ファンゴー社長 関俊一郎さんの巻(3)
PATH(東京・富ヶ谷)
ハンバーガーやアップルパイなどの専門店を手掛けるこの人が薦める、第3弾の「PATH」は2015年12月のオープン以来、モーニングの営業を柱のひとつに据える。夜は、常連が絶えないビストロだ。
「シェフの原太一さんは、ウチのファンゴーダイニングの卒業生で、2つ星フレンチのミッシェル・トロワグロなどでも修業を重ねています。料理の引き出しが豊富で、フレンチを気軽に利用できるスタイルに仕上げたセンスがいい。朝は、自家製酵母で手作りする、クロワッサンやカンパーニュなどのパンをいただくカフェスタイル。中でも、生ハムとブッラータチーズのダッチパンケーキが名物です。昼間と夜のどちらにも強みがあるのが素晴らしいと思います」
代々木公園駅と代々木八幡駅から歩いて5分ほどの店は8時に開く。15時にランチタイムを終えると、休憩を挟んでディナーは18時からだ。原さんが腕を振るうディナーに予約して店へ。商店街からガラス越しに店内が見えるのは、カフェのようなたたずまいだ。
「この店を開く前、モーニングがある店をやりたいと思っていました。そんなとき、トロワグロで一緒に修業したパティシエの後藤裕一さんと会うと、お互いのイメージがすごく近くて。それで、2人でつくり上げたので、カフェよりのビストロになっています」
そういう原さんは2011年、渋谷に「Rojiura」というビストロをスタート。それもあってカフェ寄りだ。
見た目はフレンチの鮮やかさだが、とにかく繊細
さて、予約は8360円のコースのみ。料理5品とスイーツ2品にパンとコーヒーがつく。テーブルには、その日のメニューリストが置かれていて、皿ごとの食材が書かれている。たとえば、最初は「牡蠣、ホウレンソウ、トマト」、2皿目は「ブリ、赤カブ、ビーツ」といった具合で、味は分からないが、好物の牡蠣があるのはうれしい。その1品目はトマトの冷製スープ仕立てだった。
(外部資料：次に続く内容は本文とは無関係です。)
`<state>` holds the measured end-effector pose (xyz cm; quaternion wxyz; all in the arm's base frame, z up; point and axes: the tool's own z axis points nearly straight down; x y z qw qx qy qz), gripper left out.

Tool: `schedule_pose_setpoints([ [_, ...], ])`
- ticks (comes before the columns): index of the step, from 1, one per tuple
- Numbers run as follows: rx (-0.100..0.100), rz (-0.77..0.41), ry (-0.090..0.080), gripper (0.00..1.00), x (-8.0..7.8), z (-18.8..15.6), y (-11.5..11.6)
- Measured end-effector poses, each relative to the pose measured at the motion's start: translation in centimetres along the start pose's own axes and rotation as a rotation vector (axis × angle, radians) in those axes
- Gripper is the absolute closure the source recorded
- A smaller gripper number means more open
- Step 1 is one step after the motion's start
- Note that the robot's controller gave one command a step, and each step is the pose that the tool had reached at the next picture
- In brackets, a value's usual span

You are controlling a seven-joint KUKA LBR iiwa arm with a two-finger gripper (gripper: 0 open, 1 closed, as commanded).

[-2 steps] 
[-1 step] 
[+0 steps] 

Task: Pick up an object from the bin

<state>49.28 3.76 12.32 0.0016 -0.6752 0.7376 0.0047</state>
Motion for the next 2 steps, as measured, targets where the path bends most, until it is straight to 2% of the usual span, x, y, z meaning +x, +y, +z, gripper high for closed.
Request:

「牡蠣は軽く火を入れてウマ味を凝縮。ホウレンソウのほかに揚げナスを添えています。トマトはどこ? 果汁だけを搾り出しているので、赤くなく透明なんです」
スプーンですくって口に運ぶと、トマトの爽やかな酸味と甘味を感じる。噛みしめれば、牡蠣のエキスとともにナスやホウレンソウの香りも追いかけてくる。
ブリはカルパッチョで、スライスした赤カブと一緒にサラダ風に。カブを発酵させたパウダーとビーツで味をつけている。
見た目はフレンチの鮮やかさだが、1皿目といい2皿目といい、とにかく繊細。和食のような優しさを感じる。
それを強く感じたのが「白子、春菊、アサリ」と書かれた3皿目だ。すりおろした春菊をアサリの出汁でのばしているという。さいの目状の大根を下敷きに白子を浮かせて、薬味にエシャレットとネギを散らす。日本料理店で出されても不思議ではない一品は、しみじみとやさしい。和食党の中高年男性も、ハマる。関さんが「センスのよさ」を強調したのも納得だ。
バターを多用せず、エスニックの要素も
「独立当初は、トロワグロのような料理を目指しました。でも、ひとりでこなすのは無理。それでいろいろとそぎ落とし、今のスタイルに落ち着きました」(原さん)
料理はメインからスイーツへ。魚はマダイのポワレで、ソースは白ニンジン仕立てでふわっとしている。仔羊はヨーグルトやスパイスでマリネしてあり、レアでタンドリー風の味わいだ。そしてスイーツのひとつ、野菜のルバーブとイチゴを合わせたものは、フキノトウで香りを添える。
「バターを多用せず、エスニックや和食の要素も取り入れているので飽きずに食べられます」(関さん)
気の置けない仲間とふらりと訪れたい店だ。
(取材協力・キイストン)
■PATH
東京都渋谷区富ケ谷1-44-2 A-FLAT1階 ℡03.6407.0011
■ファンゴー
サンドイッチもハンバーガーも、パンが重要な要素で、自社パン工房を設立。「酒 秀治郎」は会員制ながら、8500円で日本酒飲み放題とあって、日本酒好きの間で話題に。
▽関俊一郎(せき・しゅんいちろう) ファンゴー社長。カリフォルニア大学での米国生活でサンドイッチ文化に感化され、1995年、三宿に第1号店「FUNGO」をオープン。さらにハンバーガーやアップルパイ、和食の店も手掛ける。